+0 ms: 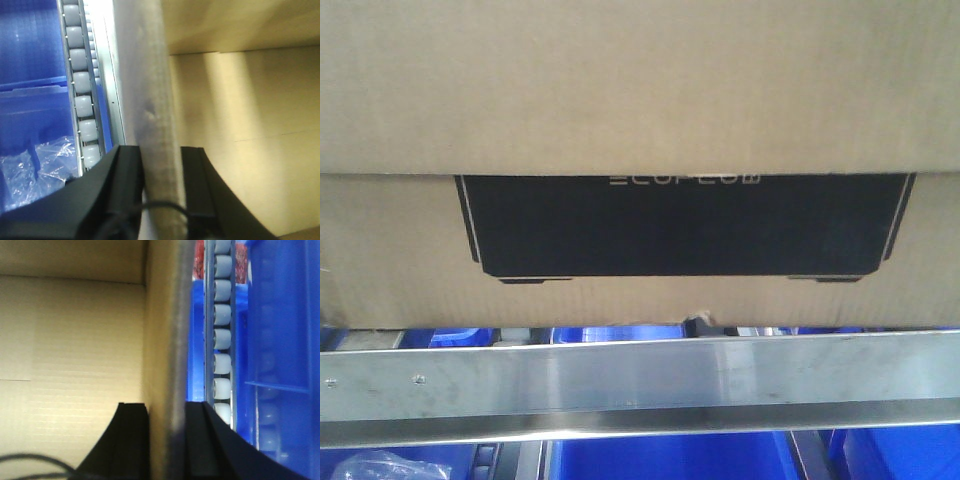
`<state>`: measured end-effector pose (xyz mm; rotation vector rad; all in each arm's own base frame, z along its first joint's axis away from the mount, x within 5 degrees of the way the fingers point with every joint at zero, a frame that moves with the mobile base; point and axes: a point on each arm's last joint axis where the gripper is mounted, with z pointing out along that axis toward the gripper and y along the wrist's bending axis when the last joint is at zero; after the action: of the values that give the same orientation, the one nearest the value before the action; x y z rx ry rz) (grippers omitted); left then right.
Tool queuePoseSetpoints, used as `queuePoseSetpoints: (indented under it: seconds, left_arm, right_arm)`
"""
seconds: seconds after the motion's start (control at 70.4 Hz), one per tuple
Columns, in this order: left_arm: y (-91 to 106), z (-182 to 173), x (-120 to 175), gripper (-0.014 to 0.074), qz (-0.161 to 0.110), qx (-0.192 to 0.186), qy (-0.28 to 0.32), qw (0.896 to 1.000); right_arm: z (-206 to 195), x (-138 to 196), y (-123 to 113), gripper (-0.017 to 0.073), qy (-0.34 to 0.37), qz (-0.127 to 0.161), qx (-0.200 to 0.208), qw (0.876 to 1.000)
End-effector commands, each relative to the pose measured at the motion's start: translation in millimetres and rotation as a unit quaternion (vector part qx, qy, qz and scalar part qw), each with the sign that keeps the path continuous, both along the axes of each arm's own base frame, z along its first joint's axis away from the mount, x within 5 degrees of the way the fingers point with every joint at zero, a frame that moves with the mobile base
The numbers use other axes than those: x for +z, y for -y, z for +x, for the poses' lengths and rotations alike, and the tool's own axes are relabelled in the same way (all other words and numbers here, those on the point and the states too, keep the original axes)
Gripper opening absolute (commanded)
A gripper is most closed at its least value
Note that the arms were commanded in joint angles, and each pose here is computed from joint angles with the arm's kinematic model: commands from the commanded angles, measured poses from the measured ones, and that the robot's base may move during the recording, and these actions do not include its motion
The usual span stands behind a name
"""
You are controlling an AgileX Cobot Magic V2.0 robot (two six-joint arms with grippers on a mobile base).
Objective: Grab box from left shelf to table start
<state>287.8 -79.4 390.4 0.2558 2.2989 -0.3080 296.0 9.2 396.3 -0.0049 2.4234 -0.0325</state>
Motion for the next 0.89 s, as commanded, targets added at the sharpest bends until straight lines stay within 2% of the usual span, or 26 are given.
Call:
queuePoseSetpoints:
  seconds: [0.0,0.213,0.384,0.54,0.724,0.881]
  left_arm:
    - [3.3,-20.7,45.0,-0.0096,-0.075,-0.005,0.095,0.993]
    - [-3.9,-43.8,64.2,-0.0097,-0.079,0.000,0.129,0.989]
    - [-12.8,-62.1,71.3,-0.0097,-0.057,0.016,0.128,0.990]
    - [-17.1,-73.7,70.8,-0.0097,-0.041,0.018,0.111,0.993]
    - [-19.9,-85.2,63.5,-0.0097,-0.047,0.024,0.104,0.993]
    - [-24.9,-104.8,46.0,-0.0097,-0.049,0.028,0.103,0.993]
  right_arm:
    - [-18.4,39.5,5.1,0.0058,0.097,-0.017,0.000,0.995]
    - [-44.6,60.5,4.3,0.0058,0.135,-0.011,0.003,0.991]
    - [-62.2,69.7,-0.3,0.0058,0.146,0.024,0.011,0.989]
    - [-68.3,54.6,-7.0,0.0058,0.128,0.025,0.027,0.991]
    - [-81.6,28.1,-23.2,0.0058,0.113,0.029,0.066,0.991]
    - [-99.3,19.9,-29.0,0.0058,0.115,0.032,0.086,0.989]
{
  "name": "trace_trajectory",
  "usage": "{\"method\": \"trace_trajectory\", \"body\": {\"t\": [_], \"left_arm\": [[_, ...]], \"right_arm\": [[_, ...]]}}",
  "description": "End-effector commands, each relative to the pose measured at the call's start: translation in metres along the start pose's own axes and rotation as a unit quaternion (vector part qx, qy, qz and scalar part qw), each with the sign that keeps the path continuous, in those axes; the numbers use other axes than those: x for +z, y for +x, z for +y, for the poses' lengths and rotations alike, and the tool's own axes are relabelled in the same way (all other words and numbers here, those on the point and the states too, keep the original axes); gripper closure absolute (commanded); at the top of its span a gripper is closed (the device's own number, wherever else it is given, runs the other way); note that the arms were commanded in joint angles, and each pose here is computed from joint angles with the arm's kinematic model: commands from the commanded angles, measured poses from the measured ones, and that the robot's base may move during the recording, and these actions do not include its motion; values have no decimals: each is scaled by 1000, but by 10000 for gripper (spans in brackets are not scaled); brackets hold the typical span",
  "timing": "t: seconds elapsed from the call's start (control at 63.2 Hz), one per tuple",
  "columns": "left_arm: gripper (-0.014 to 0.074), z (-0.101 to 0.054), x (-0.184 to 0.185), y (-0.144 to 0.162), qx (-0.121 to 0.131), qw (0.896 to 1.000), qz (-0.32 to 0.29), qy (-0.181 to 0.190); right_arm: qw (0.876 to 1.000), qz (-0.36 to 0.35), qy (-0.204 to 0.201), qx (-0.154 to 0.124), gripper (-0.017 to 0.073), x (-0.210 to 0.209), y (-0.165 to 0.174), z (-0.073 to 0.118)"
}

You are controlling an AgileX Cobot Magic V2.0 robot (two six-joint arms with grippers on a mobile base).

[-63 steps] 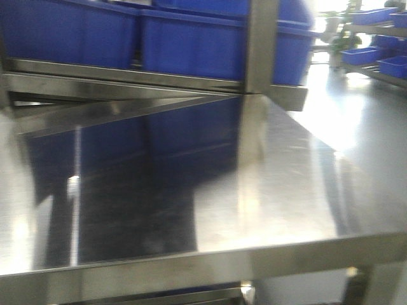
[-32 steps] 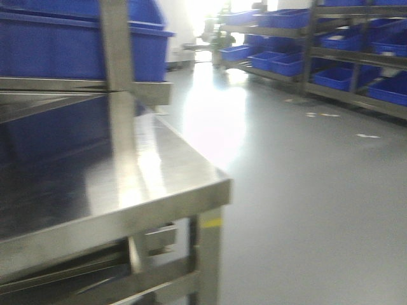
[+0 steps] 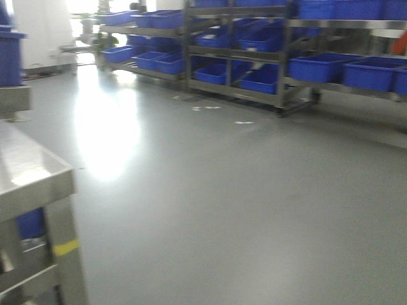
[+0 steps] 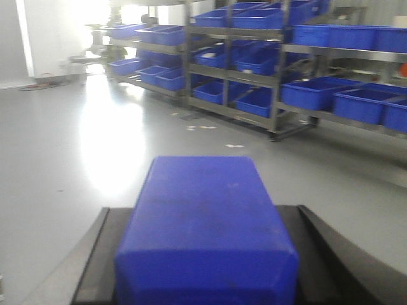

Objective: Pick and sort blue part to right shelf
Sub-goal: 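Drive the base away from the table down the aisle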

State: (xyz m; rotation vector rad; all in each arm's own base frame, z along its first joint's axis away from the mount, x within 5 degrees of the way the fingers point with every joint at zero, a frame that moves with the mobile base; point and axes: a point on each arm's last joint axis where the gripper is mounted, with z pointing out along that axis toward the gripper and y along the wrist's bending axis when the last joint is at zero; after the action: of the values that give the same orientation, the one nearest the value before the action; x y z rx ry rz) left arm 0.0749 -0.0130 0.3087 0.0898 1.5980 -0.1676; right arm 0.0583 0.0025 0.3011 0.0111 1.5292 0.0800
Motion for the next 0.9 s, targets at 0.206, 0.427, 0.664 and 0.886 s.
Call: {"method": "trace_trajectory", "body": {"t": [0.206, 0.427, 0.664, 0.886], "left_arm": [[228, 0, -2, -18, -2, 998, -57, -5], [228, 0, -2, -18, -2, 998, -57, -5], [228, 0, -2, -18, -2, 998, -57, -5], [228, 0, -2, -18, -2, 998, -57, -5]], "right_arm": [[998, -57, 0, -13, 147, -1, -18, 1], [998, -57, 0, -13, 147, -1, -18, 1], [998, -57, 0, -13, 147, -1, -18, 1], [998, -57, 0, -13, 147, -1, -18, 1]]}}
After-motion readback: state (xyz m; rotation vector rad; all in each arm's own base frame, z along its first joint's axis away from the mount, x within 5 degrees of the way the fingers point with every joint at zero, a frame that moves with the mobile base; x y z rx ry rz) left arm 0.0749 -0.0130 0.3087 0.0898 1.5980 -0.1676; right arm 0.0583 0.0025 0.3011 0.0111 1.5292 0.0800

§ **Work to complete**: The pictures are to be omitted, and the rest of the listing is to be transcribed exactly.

§ **Answer section**:
+0 ms: 
`<state>`: measured end-effector pose (xyz mm; rotation vector rad; all in each arm's own base frame, z along its first joint's axis away from the mount, x within 5 degrees of the way the fingers point with every joint at zero, a frame that moves with the mobile base; point and axes: a point on each arm's last joint axis where the gripper is mounted, with z pointing out along that axis toward the gripper and y along the wrist's bending axis when the last joint is at zero; after the action: of the values that give the same orientation, the one nearest the value before the action; x y z rx ry rz) (grippers omitted); left then right.
Tool queuePoseSetpoints, used as `queuePoseSetpoints: (indented under it: seconds, left_arm, right_arm)`
"""
seconds: seconds after the motion's start (control at 70.4 Hz), one per tuple
Columns, in this order: left_arm: y (-91 to 106), z (-182 to 173), x (-120 to 175), gripper (-0.014 to 0.074), qz (-0.161 to 0.110), qx (-0.192 to 0.186), qy (-0.28 to 0.32), qw (0.896 to 1.000); right_arm: z (-206 to 195), x (-138 to 196), y (-123 to 113), gripper (-0.017 to 0.073), qy (-0.34 to 0.37), qz (-0.127 to 0.161), qx (-0.200 to 0.208), qw (0.876 to 1.000)
End-effector commands, each relative to the pose measured at the motion's start: translation in millimetres and rotation as a unit quaternion (vector part qx, qy, qz and scalar part qw), each with the sign that keeps the path continuous, both along the axes of each arm's own base frame, z along its first joint's axis away from the mount, x within 5 degrees of the way the fingers point with every joint at zero, a frame that moves with the mobile base
The numbers use other axes than those: x for +z, y for -y, z for +x, for the poses' lengths and rotations alike, and the tool's own axes are relabelled in the same way (all other words and numbers here, those on the point and the states too, keep the original axes)
Gripper opening absolute (commanded)
A gripper is most closed at its least value
Note that the arms were commanded in joint angles, and each pose here is computed from joint angles with the arm's kinematic model: commands from the commanded angles, measured poses from the measured ones, and that the robot's base may move during the recording, and these actions do not include its motion
The usual span stands behind a name
"""
You are controlling an AgileX Cobot Magic V2.0 robot (two six-joint arms with grippers on a mobile base).
Objective: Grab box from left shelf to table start
<state>287.8 -79.4 390.4 0.2558 2.2989 -0.3080 296.0 9.2 396.3 -0.0049 2.4234 -0.0325</state>
Motion for the next 0.89 s, as commanded, targets added at the sharpest bends until straight lines stay within 2% of the usual span, or 26 are given.
Call:
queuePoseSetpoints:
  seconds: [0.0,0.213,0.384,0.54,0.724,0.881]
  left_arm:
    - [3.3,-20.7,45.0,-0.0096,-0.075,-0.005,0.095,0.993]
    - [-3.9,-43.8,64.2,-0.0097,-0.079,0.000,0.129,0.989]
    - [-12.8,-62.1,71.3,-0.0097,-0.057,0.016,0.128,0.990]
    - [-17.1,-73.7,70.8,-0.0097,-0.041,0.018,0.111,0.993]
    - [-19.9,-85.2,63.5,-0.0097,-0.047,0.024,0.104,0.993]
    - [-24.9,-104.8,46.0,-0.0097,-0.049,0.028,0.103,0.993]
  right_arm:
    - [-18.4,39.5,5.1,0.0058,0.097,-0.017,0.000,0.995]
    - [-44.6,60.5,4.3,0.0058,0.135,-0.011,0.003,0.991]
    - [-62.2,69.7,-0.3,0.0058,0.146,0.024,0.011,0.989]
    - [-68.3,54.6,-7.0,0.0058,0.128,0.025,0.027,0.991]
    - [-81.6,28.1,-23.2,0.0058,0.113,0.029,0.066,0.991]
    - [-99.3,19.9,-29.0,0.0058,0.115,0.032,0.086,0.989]
{
  "name": "trace_trajectory",
  "usage": "{\"method\": \"trace_trajectory\", \"body\": {\"t\": [_], \"left_arm\": [[_, ...]], \"right_arm\": [[_, ...]]}}",
  "description": "End-effector commands, each relative to the pose measured at the call's start: translation in metres along the start pose's own axes and rotation as a unit quaternion (vector part qx, qy, qz and scalar part qw), each with the sign that keeps the path continuous, in those axes; the numbers use other axes than those: x for +z, y for +x, z for +y, for the poses' lengths and rotations alike, and the tool's own axes are relabelled in the same way (all other words and numbers here, those on the point and the states too, keep the original axes); gripper closure absolute (commanded); at the top of its span a gripper is closed (the device's own number, wherever else it is given, runs the other way); note that the arms were commanded in joint angles, and each pose here is computed from joint angles with the arm's kinematic model: commands from the commanded angles, measured poses from the measured ones, and that the robot's base may move during the recording, and these actions do not include its motion; values have no decimals: each is scaled by 1000, but by 10000 for gripper (spans in brackets are not scaled); brackets hold the typical span",
  "timing": "t: seconds elapsed from the call's start (control at 63.2 Hz), one per tuple",
  "columns": "left_arm: gripper (-0.014 to 0.074), z (-0.101 to 0.054), x (-0.184 to 0.185), y (-0.144 to 0.162), qx (-0.121 to 0.131), qw (0.896 to 1.000), qz (-0.32 to 0.29), qy (-0.181 to 0.190); right_arm: qw (0.876 to 1.000), qz (-0.36 to 0.35), qy (-0.204 to 0.201), qx (-0.154 to 0.124), gripper (-0.017 to 0.073), x (-0.210 to 0.209), y (-0.165 to 0.174), z (-0.073 to 0.118)"
}

You are controlling an AgileX Cobot Magic V2.0 robot (two six-joint arms with grippers on a mobile base).

[-63 steps] 
[-32 steps] 
[+0 steps] 
[+0 steps] 

Objective: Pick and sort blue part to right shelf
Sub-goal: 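Drive the base away from the table down the aisle
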
State: (xyz m; rotation vector rad; all in each arm's own base frame, z along its first joint's axis away from the mount, x within 5 degrees of the way the fingers point with every joint at zero, a frame that moves with the mobile base; point and axes: a point on each arm's last joint axis where the gripper is mounted, with z pointing out along that axis toward the gripper and y along the wrist's bending axis when the last joint is at zero; after the action: of the values that give the same orientation, the one nearest the value before the action; x y z rx ry rz) left arm 0.0749 -0.0130 0.3087 0.0898 1.5980 -0.1676; right arm 0.0583 0.0025 0.3011 0.0111 1.5292 0.0800
Motion for the next 0.9 s, targets at 0.206, 0.427, 0.664 and 0.886 s.
Call: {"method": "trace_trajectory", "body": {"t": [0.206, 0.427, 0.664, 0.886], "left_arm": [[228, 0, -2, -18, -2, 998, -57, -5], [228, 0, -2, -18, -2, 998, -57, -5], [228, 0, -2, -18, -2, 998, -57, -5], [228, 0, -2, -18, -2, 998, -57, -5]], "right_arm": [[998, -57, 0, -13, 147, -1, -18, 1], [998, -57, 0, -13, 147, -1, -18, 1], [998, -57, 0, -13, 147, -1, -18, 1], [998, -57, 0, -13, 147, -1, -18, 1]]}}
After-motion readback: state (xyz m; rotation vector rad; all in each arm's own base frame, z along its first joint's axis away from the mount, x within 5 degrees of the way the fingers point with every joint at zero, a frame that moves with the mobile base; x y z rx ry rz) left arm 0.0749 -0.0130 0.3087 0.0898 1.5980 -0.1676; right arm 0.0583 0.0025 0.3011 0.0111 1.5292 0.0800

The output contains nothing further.